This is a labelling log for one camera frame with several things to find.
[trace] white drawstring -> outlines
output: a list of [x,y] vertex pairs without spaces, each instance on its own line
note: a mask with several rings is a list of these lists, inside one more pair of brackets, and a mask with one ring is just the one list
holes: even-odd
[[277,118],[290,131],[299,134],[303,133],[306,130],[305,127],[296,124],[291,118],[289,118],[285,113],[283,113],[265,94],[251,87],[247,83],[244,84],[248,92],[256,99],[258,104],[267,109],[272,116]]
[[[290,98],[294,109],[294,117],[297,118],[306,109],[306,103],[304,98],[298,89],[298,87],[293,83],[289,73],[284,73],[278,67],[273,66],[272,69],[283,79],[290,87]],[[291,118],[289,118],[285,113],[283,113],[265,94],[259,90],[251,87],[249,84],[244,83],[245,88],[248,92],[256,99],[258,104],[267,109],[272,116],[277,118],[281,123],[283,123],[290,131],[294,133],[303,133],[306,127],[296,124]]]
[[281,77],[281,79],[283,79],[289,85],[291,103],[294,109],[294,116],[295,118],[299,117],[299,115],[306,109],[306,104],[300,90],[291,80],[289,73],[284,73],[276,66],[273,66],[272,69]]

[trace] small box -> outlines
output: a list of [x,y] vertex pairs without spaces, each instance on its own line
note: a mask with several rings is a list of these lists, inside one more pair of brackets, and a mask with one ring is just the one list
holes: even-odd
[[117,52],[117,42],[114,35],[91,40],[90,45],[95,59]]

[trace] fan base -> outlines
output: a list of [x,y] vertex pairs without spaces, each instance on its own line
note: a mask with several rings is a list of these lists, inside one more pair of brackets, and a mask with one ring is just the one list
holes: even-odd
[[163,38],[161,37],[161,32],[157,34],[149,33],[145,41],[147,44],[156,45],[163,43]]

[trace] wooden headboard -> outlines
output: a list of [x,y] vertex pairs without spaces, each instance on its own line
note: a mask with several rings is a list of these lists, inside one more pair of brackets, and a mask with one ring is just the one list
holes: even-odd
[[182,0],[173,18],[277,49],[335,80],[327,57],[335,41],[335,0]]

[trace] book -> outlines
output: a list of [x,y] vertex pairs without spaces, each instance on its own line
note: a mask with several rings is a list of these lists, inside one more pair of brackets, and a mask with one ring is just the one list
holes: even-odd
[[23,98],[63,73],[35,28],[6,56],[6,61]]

---+---

*THE TASK*.
The word "trace" appears in some lines above. Return every one of those lines.

*FINISHED EXERCISE*.
[trace] white drawstring -> outlines
[trace] small box -> outlines
[trace] fan base -> outlines
[trace] wooden headboard -> outlines
[trace] book -> outlines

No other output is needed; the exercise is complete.